Strings

The module of strings contains methods that help manipulate and process strings in a dataframe.

Append Tags to Frame

Code Example

In this example we’ll create our own simple dataset that looks like that:

x_train:

article_name	article_tags
1	ds,ml,dl
2	ds,ml

x_test:

article_name	article_tags
3	ds,ml,py

and parse it:

import pandas as pd

from ds_utils.strings import append_tags_to_frame


x_train = pd.DataFrame([{"article_name": "1", "article_tags": "ds,ml,dl"},
                            {"article_name": "2", "article_tags": "ds,ml"}])
x_test = pd.DataFrame([{"article_name": "3", "article_tags": "ds,ml,py"}])

x_train_with_tags, x_test_with_tags = append_tags_to_frame(x_train, x_test, "article_tags", "tag_")
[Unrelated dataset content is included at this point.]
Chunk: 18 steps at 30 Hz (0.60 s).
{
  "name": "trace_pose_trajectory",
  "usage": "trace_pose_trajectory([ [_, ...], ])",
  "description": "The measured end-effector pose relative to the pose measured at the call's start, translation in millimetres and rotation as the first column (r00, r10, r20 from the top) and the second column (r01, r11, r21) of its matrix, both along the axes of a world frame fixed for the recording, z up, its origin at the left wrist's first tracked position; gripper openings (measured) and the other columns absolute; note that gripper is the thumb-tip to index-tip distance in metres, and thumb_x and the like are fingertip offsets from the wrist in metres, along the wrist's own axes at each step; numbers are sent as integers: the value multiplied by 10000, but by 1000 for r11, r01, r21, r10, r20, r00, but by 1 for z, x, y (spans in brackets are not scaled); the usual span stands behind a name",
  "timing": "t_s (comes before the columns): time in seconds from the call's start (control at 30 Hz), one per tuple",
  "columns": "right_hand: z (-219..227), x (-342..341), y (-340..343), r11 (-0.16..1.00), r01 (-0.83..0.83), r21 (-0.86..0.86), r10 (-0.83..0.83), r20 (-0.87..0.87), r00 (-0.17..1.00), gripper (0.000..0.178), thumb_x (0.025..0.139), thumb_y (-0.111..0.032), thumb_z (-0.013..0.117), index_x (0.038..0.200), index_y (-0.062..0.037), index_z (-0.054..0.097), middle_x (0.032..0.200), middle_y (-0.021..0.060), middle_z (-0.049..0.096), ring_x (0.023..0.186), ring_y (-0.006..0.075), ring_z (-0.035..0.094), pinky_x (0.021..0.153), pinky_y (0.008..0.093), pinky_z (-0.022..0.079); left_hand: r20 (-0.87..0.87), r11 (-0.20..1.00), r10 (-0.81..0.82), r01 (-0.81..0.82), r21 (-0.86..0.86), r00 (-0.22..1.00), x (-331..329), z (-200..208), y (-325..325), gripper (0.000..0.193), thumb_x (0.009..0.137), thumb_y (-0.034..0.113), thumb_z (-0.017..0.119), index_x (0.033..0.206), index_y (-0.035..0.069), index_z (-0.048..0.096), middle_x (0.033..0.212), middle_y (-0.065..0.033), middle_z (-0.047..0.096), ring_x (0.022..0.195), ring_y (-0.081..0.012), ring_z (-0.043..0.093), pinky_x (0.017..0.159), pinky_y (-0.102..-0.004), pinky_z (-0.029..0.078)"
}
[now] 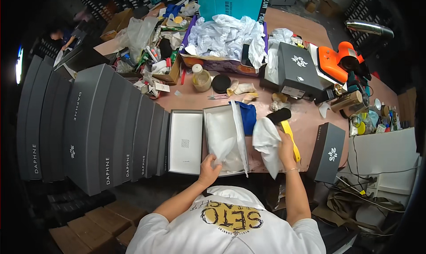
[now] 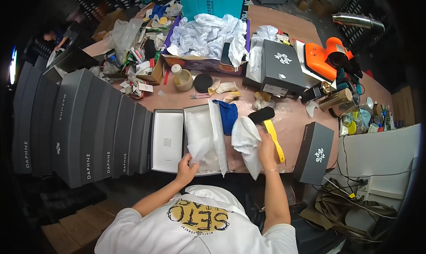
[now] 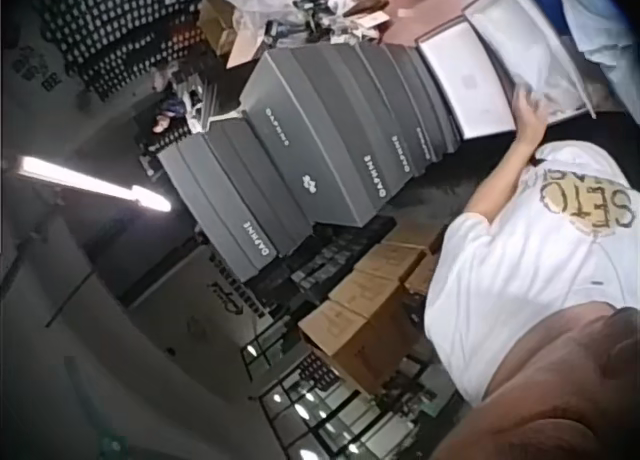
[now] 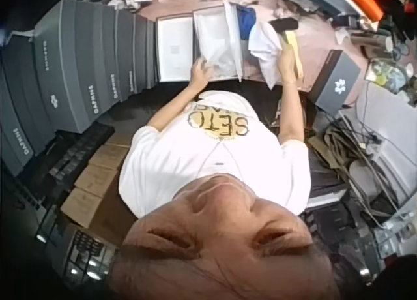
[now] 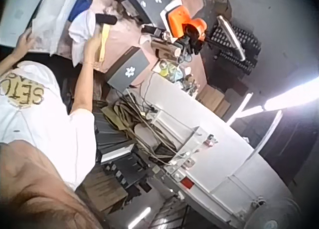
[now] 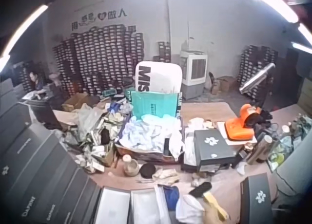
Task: Clean a pair of shoes using a brush and cloth, then pack them into a shoebox with protective material.
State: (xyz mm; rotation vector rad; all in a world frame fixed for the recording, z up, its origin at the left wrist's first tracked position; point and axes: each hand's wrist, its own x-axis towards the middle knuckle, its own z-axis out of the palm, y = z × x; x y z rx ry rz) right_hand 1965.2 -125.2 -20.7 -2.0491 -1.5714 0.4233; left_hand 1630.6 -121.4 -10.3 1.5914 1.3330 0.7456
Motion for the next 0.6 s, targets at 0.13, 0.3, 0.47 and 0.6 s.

And the following table will be the output for x_train_with_tags:

article_name	tag_ds	tag_ml	tag_dl
1	1	1	1
2	1	1	0

And the following table will be the output for x_test_with_tags:

article_name	tag_ds	tag_ml	tag_dl
3	1	1	0

Significant Terms

Code Example

This method will help extract the significant terms that will differentiate between subset of documents from the full corpus. Let’s create a simple corpus and extract significant terms from it:

import pandas as pd

from ds_utils.strings import extract_significant_terms_from_subset

corpus = ['This is the first document.', 'This document is the second document.',
          'And this is the third one.', 'Is this the first document?']
data_frame = pd.DataFrame(corpus, columns=["content"])
# Let's differentiate between the last two documents from the full corpus
subset_data_frame = data_frame[data_frame.index > 1]
terms = extract_significant_terms_from_subset(data_frame, subset_data_frame,
                                              "content")

And the following table will be the output for terms:

third	one	and	this	the	is	first	document	second
1.0	1.0	1.0	0.67	0.67	0.67	0.5	0.25	0.0